Multiple sclerosis-related volume loss was more pronounced in posterior/medial subregions than anterior/ventral subregions. Intra-soma signal fraction was lower in multiple sclerosis, reflecting reduced cell body density, while the extra-cellular signal fraction was higher, reflecting greater extra-cellular space, both of which were observed more in posterior/medial subregions than anterior/ventral subregions. Lower intra-neurite signal fraction in connected normal-appearing white matter and lower intra-soma signal fraction of structurally connected cortex were associated with reduced subregional thalamic volumes. Intrinsic and extrinsic microstructural measures independently related to subregional volume with heterogeneity across atrophy-prone thalamic nuclei. Extrinsic microstructural alterations predicted left anteroventral, intrinsic microstructural alterations predicted bilateral medial pulvinar, and both intrinsic and extrinsic factors predicted lateral geniculate and medial mediodorsal volumes.

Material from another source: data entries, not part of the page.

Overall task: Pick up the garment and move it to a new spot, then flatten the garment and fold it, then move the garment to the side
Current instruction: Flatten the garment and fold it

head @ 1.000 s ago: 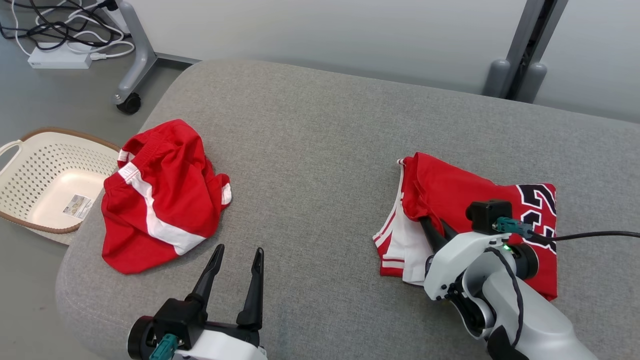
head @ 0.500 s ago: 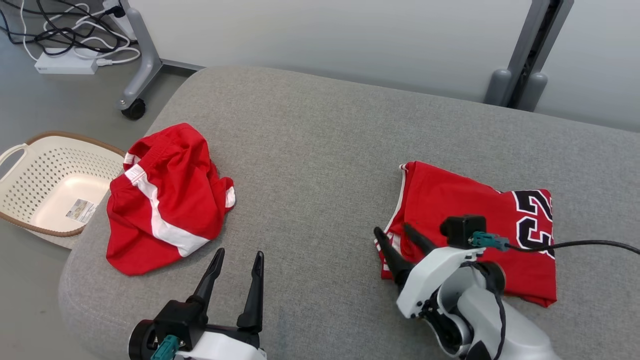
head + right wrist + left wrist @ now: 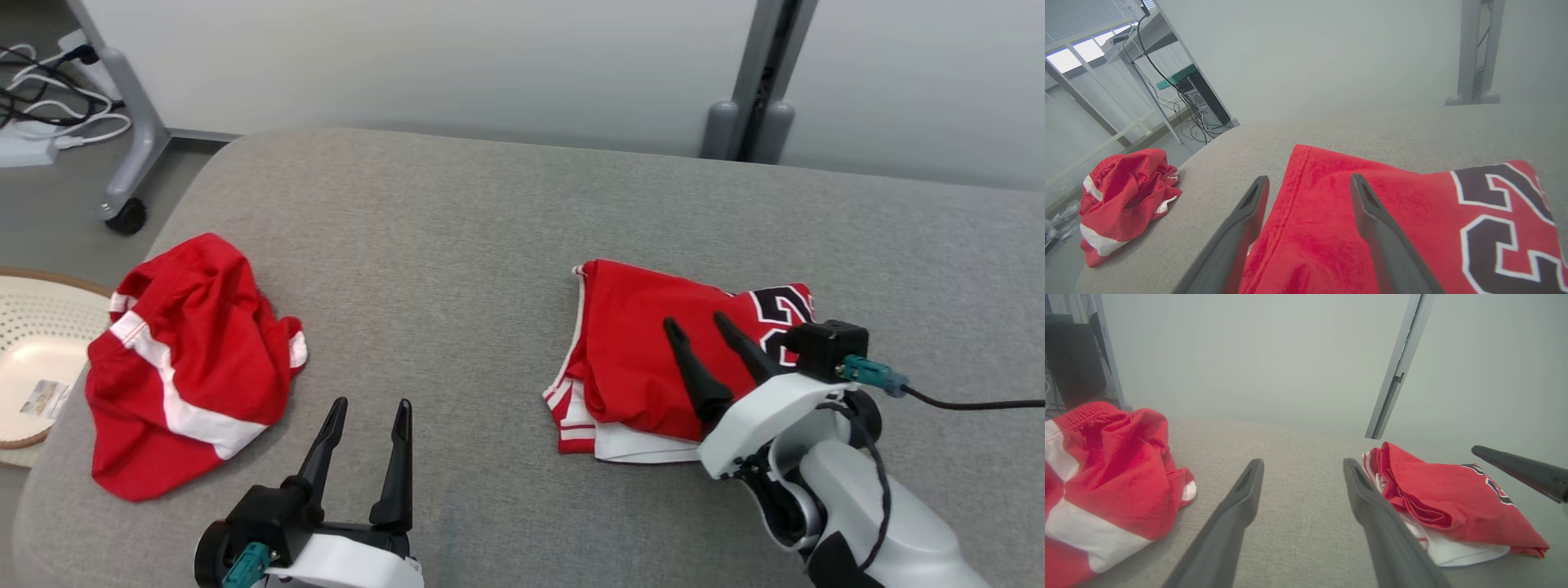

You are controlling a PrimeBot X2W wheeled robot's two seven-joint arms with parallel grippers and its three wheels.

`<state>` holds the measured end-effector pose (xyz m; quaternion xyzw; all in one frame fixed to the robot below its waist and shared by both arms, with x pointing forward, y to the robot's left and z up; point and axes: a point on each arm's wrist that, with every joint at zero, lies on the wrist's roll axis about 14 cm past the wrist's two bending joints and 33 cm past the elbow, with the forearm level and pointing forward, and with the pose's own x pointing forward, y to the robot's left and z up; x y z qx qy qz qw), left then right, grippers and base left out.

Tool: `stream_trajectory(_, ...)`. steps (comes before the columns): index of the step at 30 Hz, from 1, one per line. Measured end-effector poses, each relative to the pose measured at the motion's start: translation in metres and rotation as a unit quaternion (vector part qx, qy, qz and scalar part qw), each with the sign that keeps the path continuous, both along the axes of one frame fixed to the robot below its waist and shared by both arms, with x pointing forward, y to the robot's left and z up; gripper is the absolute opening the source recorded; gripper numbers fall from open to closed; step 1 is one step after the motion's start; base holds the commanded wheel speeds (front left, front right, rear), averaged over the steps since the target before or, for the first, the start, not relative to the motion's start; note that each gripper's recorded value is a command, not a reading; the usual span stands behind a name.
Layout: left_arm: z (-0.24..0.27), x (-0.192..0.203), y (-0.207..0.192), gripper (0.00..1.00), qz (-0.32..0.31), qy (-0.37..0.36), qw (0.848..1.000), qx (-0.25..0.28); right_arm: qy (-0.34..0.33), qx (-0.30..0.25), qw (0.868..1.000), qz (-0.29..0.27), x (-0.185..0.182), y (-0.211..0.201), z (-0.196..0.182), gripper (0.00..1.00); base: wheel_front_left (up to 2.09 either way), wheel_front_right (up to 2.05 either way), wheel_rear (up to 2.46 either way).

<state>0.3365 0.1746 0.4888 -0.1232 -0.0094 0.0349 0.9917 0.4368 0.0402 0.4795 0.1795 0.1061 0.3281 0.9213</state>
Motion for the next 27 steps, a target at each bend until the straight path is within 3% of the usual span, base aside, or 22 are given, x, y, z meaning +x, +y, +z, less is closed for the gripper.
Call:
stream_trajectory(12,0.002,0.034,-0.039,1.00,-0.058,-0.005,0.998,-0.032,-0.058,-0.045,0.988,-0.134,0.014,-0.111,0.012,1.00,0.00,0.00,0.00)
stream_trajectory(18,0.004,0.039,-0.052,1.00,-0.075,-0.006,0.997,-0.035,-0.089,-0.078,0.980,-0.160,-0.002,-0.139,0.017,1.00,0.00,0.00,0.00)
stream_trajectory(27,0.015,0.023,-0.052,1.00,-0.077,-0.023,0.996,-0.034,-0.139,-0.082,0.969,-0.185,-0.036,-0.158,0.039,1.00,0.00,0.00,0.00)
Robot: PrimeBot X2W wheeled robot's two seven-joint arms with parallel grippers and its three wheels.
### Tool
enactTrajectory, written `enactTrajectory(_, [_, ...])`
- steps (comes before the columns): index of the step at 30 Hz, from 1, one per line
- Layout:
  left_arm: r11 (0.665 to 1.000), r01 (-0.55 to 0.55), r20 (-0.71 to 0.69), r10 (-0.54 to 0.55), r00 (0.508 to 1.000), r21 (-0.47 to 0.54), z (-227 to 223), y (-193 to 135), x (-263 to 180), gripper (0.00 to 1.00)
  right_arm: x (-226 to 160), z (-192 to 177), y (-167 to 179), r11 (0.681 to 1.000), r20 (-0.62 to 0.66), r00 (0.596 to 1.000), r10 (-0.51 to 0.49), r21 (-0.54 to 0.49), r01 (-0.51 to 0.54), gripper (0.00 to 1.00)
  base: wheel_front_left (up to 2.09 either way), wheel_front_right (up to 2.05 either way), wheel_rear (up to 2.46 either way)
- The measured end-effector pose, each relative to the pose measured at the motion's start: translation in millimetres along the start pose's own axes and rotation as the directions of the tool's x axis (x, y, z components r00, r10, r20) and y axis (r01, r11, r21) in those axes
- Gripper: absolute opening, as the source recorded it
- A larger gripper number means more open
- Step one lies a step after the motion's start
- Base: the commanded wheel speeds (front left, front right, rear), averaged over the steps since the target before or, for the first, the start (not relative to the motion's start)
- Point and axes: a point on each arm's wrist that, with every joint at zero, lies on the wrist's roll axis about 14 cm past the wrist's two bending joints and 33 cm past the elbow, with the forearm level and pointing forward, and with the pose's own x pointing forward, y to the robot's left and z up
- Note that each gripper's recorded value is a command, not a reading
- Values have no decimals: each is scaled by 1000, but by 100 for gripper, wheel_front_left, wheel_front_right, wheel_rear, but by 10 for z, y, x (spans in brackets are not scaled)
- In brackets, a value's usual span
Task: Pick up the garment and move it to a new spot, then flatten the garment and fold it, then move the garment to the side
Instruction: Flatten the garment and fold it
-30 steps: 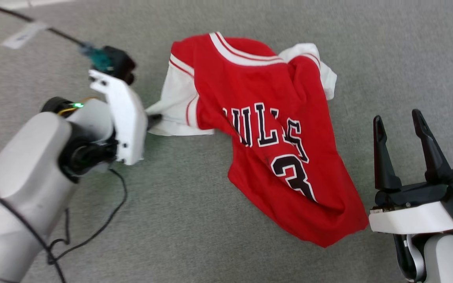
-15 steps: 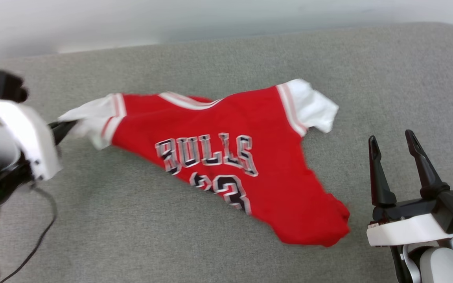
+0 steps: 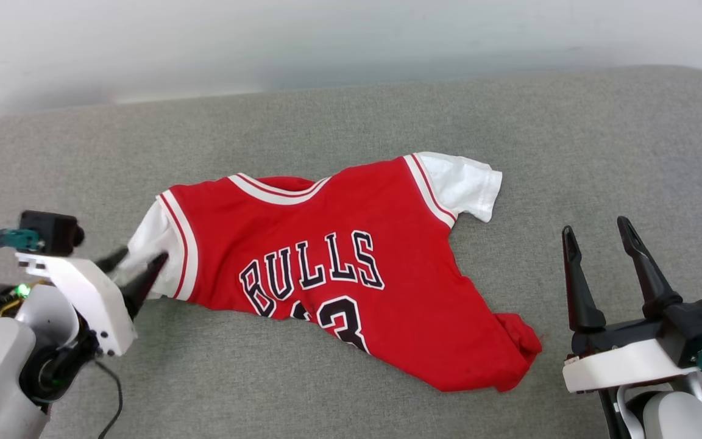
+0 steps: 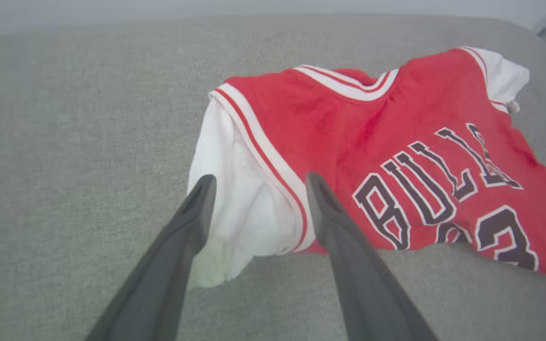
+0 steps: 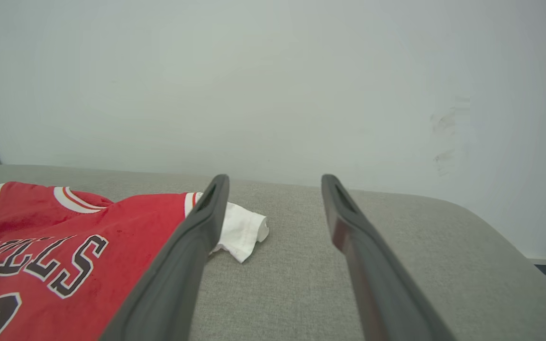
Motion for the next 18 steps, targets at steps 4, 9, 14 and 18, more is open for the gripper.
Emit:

Our results might be reflective of the involvement of anterograde and retrograde degeneration from white matter demyelination and cerebrospinal fluid-mediated damage in subregional thalamic volume loss.
使用活体高梯度扩散 MRI 评估多发性硬化症中单个丘脑亚区萎缩的内在和外在微观结构因素。
在这项横断面研究中,41 名多发性硬化症患者和 34 名年龄和性别匹配的健康对照者接受了 3T MRI 检查,使用包含 8 个 b 值和 19 ms 扩散时间的多壳扩散方案进行检查,梯度可达 300 mT/m。每个丘脑被分割成 25 个亚区,用于体积确定和扩散度量估计。应用神经元内和神经元外信号分数成像模型,以获得每个亚区以及结构连接的白质轨迹和皮质内的神经元内、神经元内和细胞外信号分数的估计值。
与前/腹侧亚区相比,多发性硬化症相关的体积损失在后/内侧亚区更为明显。多发性硬化症患者的神经元内信号分数较低,反映了细胞体密度降低,而细胞外信号分数较高,反映了细胞外空间增大,这两种情况在后/内侧亚区比前/腹侧亚区更为明显。连接的正常表现白质中的神经元内信号分数较低,结构连接的皮质中的神经元内信号分数较低,与丘脑亚区体积减小有关。内在和外在微观结构测量与亚区体积独立相关,且在易萎缩的丘脑核之间存在异质性。外在微观结构改变预测左侧前腹侧,内在微观结构改变预测双侧内侧丘脑枕,内在和外在因素都预测外侧膝状体和内侧mediodorsal 体积。
我们的结果可能反映了白质脱髓鞘和脑脊液介导的损伤引起的顺行和逆行变性累及丘脑亚区体积减少。